Getting started¶
This page provides a quick introduction to the ridgeplot
library, showcasing some of its features and providing a few practical examples. All examples use the ridgeplot.ridgeplot()
function, which is the main entry point to the library. For more information on the available options, take a look at the reference page.
Basic example¶
This basic example shows how you can quickly get started with a simple call to the ridgeplot()
function.
import numpy as np
from ridgeplot import ridgeplot
my_samples = [np.random.normal(n / 1.2, size=600) for n in range(6, 0, -1)]
fig = ridgeplot(samples=my_samples)
fig.show()
By default, the ridgeplot()
function will estimate the samples’ probability density functions (PDFs) using kernel density estimation (KDE) and plot them as ridgeline area traces (trace_type="area"
). If you want to plot histograms instead, you can set the nbins
parameter to an integer, which will automatically switch the trace type to "bar"
.
fig = ridgeplot(samples=my_samples, nbins=20)
fig.show()
Flexible configuration¶
In this example, we will try to replicate the first ridgeline plot in this from Data to Viz post. The example in the post was created using the “Perception of Probability Words” dataset (see load_probly()
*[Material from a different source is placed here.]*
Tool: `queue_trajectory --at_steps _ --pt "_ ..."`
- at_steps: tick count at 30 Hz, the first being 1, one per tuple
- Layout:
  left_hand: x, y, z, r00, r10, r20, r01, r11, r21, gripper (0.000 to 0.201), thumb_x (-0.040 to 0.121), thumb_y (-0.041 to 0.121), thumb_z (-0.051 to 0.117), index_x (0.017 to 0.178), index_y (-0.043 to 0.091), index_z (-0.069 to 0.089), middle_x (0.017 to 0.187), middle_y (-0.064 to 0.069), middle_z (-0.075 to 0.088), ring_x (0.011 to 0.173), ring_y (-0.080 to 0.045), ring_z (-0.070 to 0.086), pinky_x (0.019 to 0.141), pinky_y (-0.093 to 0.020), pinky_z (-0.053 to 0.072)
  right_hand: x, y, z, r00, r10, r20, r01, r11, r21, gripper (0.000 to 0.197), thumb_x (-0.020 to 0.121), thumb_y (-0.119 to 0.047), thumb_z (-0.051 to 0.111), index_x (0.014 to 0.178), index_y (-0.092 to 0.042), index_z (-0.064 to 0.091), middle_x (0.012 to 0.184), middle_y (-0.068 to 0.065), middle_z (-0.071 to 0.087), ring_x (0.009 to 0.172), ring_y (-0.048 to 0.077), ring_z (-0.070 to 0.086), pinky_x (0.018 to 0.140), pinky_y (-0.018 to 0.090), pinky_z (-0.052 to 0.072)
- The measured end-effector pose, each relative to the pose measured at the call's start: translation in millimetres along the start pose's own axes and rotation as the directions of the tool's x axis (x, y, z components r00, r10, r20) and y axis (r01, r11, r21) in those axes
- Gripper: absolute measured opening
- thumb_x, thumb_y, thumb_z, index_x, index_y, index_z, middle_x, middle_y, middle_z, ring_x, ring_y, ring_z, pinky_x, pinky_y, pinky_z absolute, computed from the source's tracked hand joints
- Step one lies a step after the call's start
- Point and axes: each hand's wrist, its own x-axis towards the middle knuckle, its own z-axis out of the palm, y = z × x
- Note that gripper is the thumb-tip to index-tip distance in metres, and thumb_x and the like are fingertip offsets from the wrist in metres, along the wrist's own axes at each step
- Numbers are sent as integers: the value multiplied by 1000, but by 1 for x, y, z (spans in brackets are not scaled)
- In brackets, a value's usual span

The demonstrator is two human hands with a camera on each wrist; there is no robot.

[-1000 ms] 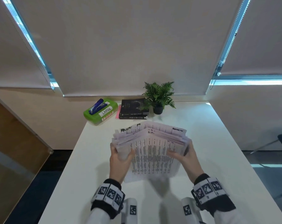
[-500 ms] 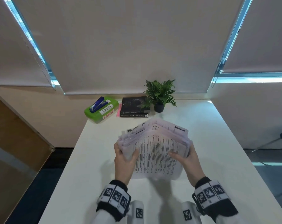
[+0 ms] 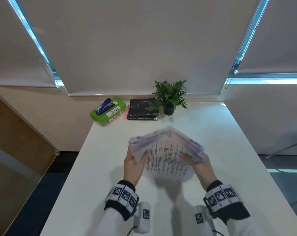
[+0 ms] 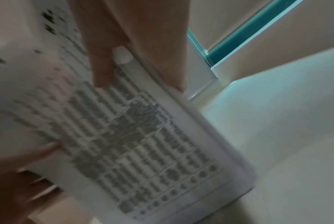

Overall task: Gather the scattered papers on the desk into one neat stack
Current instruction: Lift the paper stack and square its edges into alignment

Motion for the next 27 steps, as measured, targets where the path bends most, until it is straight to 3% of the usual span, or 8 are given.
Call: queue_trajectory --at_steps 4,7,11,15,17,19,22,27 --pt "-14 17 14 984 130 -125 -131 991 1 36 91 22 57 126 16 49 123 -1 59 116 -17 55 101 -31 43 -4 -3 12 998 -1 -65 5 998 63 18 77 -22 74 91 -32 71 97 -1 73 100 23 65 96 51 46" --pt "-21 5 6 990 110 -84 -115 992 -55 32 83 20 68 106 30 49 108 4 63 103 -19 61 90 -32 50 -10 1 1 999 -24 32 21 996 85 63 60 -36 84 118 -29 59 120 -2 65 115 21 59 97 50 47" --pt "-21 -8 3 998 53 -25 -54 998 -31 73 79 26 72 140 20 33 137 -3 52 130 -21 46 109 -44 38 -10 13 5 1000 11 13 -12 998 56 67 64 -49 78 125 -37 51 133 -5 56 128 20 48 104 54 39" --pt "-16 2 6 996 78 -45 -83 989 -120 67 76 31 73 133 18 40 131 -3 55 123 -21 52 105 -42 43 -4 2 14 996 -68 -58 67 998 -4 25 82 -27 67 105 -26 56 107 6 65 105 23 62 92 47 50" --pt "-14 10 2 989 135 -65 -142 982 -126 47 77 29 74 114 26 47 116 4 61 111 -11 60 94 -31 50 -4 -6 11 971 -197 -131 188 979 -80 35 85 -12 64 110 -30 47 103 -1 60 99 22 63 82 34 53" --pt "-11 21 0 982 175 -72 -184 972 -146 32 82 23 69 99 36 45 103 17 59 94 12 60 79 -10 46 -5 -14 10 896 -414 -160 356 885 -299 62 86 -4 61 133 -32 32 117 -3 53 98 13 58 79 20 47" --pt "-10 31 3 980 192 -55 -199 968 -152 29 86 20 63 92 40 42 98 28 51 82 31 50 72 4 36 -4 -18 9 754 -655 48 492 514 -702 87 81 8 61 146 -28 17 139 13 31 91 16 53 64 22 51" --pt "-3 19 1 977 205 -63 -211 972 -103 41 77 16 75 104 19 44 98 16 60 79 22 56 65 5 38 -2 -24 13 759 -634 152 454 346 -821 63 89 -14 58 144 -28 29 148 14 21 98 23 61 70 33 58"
) and the popular ggridges R package. In the end, we will see how the ridgeplot
Python library can be used to create a (nearly) identical plot, thanks to its extensive configuration options.
import numpy as np
from ridgeplot import ridgeplot
from ridgeplot.datasets import load_probly
# Load the probly dataset
df = load_probly()
# Let's grab the subset of columns used in the example
column_names = [
"Almost Certainly",
"Very Good Chance",
"We Believe",
"Likely",
"About Even",
"Little Chance",
"Chances Are Slight",
"Almost No Chance",
]
df = df[column_names]
# Not only does 'ridgeplot(...)' come configured with sensible defaults
# but is also fully configurable to your own style and preference!
fig = ridgeplot(
samples=df.to_numpy().T,
bandwidth=4,
kde_points=np.linspace(-12.5, 112.5, 500),
colorscale="viridis",
colormode="row-index",
opacity=0.6,
labels=column_names,
spacing=5 / 9,
)
# And you can still update and extend the final
# Plotly Figure using standard Plotly methods
fig.update_layout(
height=560,
width=800,
font_size=16,
plot_bgcolor="white",
xaxis_tickvals=[-12.5, 0, 12.5, 25, 37.5, 50, 62.5, 75, 87.5, 100, 112.5],
xaxis_ticktext=["", "0", "", "25", "", "50", "", "75", "", "100", ""],
xaxis_gridcolor="rgba(0, 0, 0, 0.1)",
yaxis_gridcolor="rgba(0, 0, 0, 0.1)",
yaxis_title=dict(text="Assigned Probability (%)", font_size=13),
showlegend=False,
)
# Show us the work!
fig.show()
The resulting ridgeline plot generated by the code above:
The target reference from the from Data to Viz post:
More traces¶
In this example, we will dive a bit deeper into the samples
parameter and see how we can be used to plot multiple traces per row in a ridgeline plot.
Final result¶
For the ones in a hurry, we are including the entire final code-block and resulting plot already in this section. It is here also to serve as a reference for the rest of the section and to demonstrate what the goal of this example is. That said, throughout the rest of this section, we will dive a bit deeper into the samples
parameter and understand how flexible it is.
import numpy as np
from ridgeplot import ridgeplot
from ridgeplot.datasets import load_lincoln_weather
# Load test data
df = load_lincoln_weather()
# Transform the data into a 3D (ragged) array format of
# daily min and max temperature samples per month
months = df.index.month_name().unique()
samples = [
[
df[df.index.month_name() == month]["Min Temperature [F]"],
df[df.index.month_name() == month]["Max Temperature [F]"],
]
for month in months
]
# And finish by styling it up to your liking!
fig = ridgeplot(
samples=samples,
labels=months,
colorscale="Inferno",
bandwidth=4,
kde_points=np.linspace(-40, 110, 400),
spacing=0.3,
)
fig.update_layout(
title="Minimum and maximum daily temperatures in Lincoln, NE (2016)",
height=600,
width=800,
font_size=14,
plot_bgcolor="rgb(245, 245, 245)",
xaxis_gridcolor="white",
yaxis_gridcolor="white",
xaxis_gridwidth=2,
yaxis_title="Month",
xaxis_title="Temperature [F]",
showlegend=False,
)
fig.show()
Step-by-step¶
Let’s start by loading the “Lincoln Weather” test dataset (see load_lincoln_weather()
).
>>> from ridgeplot.datasets import load_lincoln_weather
>>> df = load_lincoln_weather()
>>> df[["Min Temperature [F]", "Max Temperature [F]"]].head()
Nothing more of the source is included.